Whatever appears in the records, write it out again exactly.

Entries taken from a collection:
****************
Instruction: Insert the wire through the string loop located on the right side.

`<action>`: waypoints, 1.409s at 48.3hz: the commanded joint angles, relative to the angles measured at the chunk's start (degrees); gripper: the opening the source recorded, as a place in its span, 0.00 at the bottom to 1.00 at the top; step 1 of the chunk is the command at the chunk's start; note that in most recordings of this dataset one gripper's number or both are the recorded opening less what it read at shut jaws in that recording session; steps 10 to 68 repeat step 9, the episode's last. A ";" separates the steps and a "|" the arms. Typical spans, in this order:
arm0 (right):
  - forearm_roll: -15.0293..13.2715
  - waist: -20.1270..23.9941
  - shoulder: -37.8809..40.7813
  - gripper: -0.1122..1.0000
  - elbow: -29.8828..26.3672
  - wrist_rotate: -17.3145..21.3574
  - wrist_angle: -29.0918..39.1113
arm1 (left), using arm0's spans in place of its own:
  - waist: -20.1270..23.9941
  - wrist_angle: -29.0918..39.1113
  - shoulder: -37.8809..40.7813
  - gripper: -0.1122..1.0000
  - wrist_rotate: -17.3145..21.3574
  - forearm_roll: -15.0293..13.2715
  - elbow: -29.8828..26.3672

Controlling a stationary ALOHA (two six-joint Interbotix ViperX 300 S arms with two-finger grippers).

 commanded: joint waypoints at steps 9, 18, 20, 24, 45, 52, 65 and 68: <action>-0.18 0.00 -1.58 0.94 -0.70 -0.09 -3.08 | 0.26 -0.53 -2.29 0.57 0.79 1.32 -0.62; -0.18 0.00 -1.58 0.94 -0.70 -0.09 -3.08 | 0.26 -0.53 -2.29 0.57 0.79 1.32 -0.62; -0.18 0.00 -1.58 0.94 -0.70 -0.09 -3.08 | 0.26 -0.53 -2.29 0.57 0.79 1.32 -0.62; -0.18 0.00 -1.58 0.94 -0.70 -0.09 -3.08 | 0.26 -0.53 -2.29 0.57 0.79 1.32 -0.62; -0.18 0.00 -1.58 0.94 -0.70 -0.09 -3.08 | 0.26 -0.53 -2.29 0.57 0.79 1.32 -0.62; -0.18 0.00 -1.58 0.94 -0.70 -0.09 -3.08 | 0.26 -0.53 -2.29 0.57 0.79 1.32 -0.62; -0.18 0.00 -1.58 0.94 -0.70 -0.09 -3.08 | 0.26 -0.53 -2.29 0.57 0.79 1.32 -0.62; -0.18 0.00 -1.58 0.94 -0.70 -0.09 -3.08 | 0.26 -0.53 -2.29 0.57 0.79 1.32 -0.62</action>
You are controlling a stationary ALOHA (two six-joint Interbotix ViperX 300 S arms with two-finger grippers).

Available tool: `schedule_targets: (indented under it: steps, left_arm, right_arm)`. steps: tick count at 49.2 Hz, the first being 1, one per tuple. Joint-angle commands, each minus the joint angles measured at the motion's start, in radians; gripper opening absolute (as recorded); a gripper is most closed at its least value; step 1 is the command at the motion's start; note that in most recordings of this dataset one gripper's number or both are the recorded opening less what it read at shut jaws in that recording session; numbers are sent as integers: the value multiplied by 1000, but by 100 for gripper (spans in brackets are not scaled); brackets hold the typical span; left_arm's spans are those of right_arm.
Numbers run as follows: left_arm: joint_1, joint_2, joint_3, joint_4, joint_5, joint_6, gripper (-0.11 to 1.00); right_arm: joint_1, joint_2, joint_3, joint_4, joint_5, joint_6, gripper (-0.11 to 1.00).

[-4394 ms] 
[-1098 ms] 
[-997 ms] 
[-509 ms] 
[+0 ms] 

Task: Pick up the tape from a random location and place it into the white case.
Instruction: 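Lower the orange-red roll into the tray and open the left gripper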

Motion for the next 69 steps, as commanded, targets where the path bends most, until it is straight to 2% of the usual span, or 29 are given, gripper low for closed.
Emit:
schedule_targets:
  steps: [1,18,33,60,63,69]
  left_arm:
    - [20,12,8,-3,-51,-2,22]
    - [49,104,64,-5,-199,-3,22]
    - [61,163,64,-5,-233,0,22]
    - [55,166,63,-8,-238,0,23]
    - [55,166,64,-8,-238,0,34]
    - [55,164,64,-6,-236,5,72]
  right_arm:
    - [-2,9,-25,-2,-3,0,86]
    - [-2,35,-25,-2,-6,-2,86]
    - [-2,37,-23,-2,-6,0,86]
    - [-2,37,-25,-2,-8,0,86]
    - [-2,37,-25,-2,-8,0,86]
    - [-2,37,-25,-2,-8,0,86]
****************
• _Result_:
Instruction: Insert the wire through the string loop located on the right side.

`<action>`: waypoints, 1.409s at 48.3hz: the commanded joint angles, relative to the angles measured at the chunk's start (degrees); gripper: the opening the source recorded, as a place in its span, 0.00 at the bottom to 1.00 at the top; step 1 of the chunk is the command at the chunk's start; note that in most recordings of this dataset one gripper's number or both are the recorded opening less what it read at shut jaws in that recording session; steps 10 to 68 repeat step 9, the episode's last. A ";" separates the steps and a "|" the arms. Typical spans, in this order:
arm0 (right):
  - forearm_roll: -15.0293..13.2715
  - waist: -20.1270..23.9941
  - shoulder: -37.8809..40.7813
  - gripper: -0.1122..1.0000
  - elbow: -29.8828..26.3672
  - wrist_rotate: -17.3145..21.3574
  - wrist_angle: -29.0918..39.1113
arm1 (left), using arm0's spans in place of its own:
  - waist: -20.1270..23.9941
  - wrist_angle: -29.0918..39.1113
  - shoulder: -37.8809..40.7813
  - gripper: -0.1122..1.0000
  - wrist_rotate: -17.3145..21.3574
  - forearm_roll: -15.0293..13.2715
  - elbow: -29.8828..26.3672

Controlling a stationary ALOHA (two six-joint Interbotix ViperX 300 S arms with two-finger grippers).

 commanded: joint waypoints at steps 9, 18, 20, 24, 45, 52, 65 and 68: <action>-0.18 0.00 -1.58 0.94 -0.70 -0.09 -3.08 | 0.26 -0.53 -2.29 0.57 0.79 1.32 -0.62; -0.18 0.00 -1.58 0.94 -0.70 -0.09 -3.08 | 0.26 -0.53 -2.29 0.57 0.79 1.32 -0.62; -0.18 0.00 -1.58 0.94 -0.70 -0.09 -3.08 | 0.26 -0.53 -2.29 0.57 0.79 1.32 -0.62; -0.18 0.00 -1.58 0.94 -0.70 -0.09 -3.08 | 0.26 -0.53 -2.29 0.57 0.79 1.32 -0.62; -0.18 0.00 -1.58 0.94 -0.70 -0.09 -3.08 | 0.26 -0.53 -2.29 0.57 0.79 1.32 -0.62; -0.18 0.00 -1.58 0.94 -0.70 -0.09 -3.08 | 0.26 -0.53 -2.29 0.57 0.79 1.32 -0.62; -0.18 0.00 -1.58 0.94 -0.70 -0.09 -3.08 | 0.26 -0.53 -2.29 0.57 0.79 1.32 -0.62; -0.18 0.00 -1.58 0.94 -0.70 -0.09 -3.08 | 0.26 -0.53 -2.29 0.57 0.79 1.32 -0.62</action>
You are controlling a stationary ALOHA (two six-joint Interbotix ViperX 300 S arms with two-finger grippers).

Available tool: `schedule_targets: (indented under it: steps, left_arm, right_arm)`. steps: tick count at 49.2 Hz, the first being 1, one per tuple. Joint-angle commands, each minus the joint angles measured at the motion's start, in radians; gripper opening absolute (as recorded); a gripper is most closed at its least value; step 1 is the command at the motion's start; note that in most recordings of this dataset one gripper's number or both are the recorded opening less what it read at shut jaws in that recording session; numbers are sent as integers: the value multiplied by 1000, but by 100 for gripper (spans in brackets are not scaled); brackets hold the typical span; left_arm's spans are those of right_arm.
Numbers run as follows: left_arm: joint_1, joint_2, joint_3, joint_4, joint_5, joint_6, gripper (-0.11 to 1.00); right_arm: joint_1, joint_2, joint_3, joint_4, joint_5, joint_6, gripper (-0.11 to 1.00).

[-4394 ms] 
[-1098 ms] 
[-997 ms] 
[-509 ms] 
[+0 ms] 

Task: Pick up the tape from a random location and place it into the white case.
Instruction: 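Lower the orange-red roll into the tray and open the left gripper
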
Motion for the next 69 steps, as commanded, targets where the path bends most, until it is straight to 2% of the usual span, or 29 are given, gripper low for closed.
Emit:
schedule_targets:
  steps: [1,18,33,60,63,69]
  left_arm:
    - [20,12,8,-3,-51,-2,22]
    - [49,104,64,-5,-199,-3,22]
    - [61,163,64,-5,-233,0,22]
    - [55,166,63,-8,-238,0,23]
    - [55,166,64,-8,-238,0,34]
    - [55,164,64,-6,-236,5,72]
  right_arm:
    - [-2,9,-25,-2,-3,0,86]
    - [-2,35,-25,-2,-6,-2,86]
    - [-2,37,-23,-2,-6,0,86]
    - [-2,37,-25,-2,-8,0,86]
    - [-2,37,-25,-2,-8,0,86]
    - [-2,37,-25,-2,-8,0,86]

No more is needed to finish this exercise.